As a result, Main Street has kept the same rustic look, but it hasn’t necessarily seen economic prosperity in return, he says.

If busy city folk should envy Fadden’s unhurried schedule, he quickly reminds: “Mister, send ’em up here with their checkbooks and see if they want that lifestyle.”

Yet, Fadden appreciates what his station in life affords. He can work from 7 a.m. until he gets “sick of it,” and he has made a bear’s breakfast at a nearby trash bin more comfortable by setting down a picnic table.

He also draws pleasure in chatting with locals and sharing prime fishing spots with strangers. After pointing out a stream for the Skarosis to angle in, Fadden asks if they’ve seen the Old Man of the Mountain.

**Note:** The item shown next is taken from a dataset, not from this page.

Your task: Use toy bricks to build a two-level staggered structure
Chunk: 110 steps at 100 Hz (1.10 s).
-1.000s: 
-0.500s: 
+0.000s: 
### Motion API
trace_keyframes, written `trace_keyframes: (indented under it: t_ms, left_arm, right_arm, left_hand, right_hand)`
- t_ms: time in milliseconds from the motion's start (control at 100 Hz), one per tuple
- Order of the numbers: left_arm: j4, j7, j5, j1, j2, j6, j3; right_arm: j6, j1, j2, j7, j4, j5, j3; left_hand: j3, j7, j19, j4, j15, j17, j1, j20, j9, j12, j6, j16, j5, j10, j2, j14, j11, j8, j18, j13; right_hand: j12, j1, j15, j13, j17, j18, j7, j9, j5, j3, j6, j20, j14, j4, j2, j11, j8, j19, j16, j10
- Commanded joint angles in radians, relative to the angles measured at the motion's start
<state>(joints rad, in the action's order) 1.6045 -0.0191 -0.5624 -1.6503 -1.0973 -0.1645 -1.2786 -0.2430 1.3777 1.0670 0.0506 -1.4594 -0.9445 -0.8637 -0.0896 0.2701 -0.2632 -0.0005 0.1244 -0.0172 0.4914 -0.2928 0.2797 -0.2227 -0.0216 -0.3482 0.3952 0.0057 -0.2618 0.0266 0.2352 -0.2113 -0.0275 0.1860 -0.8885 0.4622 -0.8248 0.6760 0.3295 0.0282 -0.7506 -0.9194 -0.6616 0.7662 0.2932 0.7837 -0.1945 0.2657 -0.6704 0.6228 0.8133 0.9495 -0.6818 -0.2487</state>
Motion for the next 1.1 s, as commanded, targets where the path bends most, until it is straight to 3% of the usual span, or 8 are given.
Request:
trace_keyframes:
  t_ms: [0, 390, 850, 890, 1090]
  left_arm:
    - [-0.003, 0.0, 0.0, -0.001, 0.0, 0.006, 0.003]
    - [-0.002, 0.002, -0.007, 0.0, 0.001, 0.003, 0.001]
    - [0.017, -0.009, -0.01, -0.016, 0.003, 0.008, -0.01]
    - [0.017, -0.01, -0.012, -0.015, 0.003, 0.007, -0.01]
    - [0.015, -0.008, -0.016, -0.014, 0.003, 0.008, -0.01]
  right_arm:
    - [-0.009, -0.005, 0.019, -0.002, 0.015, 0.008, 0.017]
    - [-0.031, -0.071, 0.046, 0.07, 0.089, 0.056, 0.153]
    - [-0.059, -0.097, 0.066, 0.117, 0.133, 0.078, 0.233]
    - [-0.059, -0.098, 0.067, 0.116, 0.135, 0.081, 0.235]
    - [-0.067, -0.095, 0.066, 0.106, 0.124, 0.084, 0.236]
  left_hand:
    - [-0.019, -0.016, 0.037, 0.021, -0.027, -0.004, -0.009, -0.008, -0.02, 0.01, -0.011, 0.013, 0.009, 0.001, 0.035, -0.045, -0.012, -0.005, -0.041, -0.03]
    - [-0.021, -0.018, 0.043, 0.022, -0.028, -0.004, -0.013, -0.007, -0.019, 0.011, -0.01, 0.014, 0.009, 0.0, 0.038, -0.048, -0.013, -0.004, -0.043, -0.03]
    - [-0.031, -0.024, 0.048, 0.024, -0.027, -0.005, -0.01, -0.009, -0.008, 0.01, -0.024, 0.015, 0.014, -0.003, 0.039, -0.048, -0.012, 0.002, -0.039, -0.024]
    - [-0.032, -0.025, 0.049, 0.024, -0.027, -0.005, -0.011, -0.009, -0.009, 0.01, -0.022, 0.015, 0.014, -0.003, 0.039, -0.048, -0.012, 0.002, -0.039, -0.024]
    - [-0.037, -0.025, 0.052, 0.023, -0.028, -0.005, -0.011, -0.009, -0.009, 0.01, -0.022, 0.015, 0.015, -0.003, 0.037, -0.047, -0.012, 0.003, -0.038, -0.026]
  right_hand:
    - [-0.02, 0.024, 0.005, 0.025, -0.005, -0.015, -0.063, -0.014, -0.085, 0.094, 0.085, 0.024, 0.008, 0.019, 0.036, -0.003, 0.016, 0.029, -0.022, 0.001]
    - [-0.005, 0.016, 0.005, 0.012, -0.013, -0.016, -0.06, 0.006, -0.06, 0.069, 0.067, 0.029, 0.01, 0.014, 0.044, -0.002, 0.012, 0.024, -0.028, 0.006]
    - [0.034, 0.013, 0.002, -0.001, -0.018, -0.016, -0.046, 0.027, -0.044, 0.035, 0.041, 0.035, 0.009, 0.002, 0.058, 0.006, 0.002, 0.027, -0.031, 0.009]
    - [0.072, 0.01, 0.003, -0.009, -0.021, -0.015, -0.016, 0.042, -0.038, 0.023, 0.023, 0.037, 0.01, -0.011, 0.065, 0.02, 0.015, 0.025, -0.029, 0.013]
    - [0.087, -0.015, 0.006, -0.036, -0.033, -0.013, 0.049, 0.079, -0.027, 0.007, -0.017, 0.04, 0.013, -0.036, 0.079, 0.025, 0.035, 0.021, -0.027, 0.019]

“Who’s the man?” Jane Skarosi asks.

“Give me back that quarter,” Fadden jokes, in reference to the quarter that bears the Old Man’s likeness.

Into the Notches

Louis Blais pulls a hearse into the Old Man of the Mountain viewing area so he can stretch his legs in the shadow of New Hampshire’s most recognized attraction.

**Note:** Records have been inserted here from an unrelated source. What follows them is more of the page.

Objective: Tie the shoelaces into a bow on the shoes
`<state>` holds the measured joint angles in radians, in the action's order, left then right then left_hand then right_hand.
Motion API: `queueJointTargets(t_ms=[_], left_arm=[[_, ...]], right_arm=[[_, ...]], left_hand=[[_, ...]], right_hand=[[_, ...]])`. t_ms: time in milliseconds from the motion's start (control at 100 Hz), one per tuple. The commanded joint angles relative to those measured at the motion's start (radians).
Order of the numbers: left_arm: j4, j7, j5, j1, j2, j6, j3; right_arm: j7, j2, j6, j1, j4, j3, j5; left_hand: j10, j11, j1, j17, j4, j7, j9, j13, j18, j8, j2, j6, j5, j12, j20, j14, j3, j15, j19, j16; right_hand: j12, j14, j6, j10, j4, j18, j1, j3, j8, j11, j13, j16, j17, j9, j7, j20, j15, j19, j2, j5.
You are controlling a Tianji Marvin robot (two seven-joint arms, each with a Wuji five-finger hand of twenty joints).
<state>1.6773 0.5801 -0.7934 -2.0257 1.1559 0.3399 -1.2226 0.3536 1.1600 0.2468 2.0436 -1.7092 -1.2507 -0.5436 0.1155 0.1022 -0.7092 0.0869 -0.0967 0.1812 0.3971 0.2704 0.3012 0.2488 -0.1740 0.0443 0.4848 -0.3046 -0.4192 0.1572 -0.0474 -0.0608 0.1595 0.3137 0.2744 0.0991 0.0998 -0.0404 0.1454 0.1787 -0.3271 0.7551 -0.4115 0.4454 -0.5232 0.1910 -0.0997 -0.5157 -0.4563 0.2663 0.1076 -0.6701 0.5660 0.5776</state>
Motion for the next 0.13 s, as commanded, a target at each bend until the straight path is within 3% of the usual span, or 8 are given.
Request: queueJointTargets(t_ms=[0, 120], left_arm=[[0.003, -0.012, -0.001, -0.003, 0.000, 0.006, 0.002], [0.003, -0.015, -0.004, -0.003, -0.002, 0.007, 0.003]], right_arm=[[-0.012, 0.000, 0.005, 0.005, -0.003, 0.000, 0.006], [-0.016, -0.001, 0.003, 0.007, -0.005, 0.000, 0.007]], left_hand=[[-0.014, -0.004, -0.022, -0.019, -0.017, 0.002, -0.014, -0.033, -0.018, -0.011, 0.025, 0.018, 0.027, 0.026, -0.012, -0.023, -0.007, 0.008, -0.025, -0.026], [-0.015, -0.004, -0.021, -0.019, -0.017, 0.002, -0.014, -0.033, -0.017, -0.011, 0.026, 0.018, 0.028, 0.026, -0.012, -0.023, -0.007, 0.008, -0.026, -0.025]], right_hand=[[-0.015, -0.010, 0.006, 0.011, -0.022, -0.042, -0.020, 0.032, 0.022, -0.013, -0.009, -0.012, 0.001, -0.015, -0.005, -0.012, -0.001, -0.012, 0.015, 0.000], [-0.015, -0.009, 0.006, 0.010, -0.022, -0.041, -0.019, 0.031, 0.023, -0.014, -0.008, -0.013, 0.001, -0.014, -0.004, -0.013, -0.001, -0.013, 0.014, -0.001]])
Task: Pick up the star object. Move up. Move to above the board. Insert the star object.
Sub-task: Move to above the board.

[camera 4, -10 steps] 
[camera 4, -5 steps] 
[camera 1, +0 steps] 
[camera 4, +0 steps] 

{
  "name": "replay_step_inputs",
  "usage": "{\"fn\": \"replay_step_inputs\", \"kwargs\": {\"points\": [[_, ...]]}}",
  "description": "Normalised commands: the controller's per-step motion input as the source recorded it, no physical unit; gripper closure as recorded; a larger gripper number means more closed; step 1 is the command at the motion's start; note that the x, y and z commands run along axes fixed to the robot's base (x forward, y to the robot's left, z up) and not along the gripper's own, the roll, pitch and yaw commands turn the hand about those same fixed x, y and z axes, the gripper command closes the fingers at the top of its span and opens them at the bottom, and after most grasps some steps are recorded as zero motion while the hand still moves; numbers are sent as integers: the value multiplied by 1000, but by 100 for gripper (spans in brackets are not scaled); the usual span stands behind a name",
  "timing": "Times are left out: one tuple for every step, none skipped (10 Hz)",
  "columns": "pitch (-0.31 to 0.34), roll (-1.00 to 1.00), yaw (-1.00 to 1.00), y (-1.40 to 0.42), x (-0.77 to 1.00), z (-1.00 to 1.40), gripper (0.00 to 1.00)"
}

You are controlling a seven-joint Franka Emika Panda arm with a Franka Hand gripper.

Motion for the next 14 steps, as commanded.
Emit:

SUVs and family sedans — top-heavy with bikes or skis, depending on the season — typically rule this portion of Route 3 as it meanders through breathtaking Franconia Notch State Park.

So the sight of a hearse has understandably startled some tourists already straining their necks in the viewing area.

Blais is helping his friend Pauline Rice deliver a body from her funeral home in Worcester, Mass., to Littleton. Rice’s husband usually drives, but he’s ill.

As he stretches his limbs, Blais nearly twitches with delight as he recalls his skiing adventures of the 1940s on Cannon Mountain, home of the Old Man. He would bullet down the slopes using narrow, World War II surplus skis.

“Now, with these modern skis, it’s like having power steering,” Blais says. He regretfully announces he injured his knee several years ago and retired from the sport.

Blais and Rice sneak one last peek at the Old Man, slowly back out of their parking space and head north.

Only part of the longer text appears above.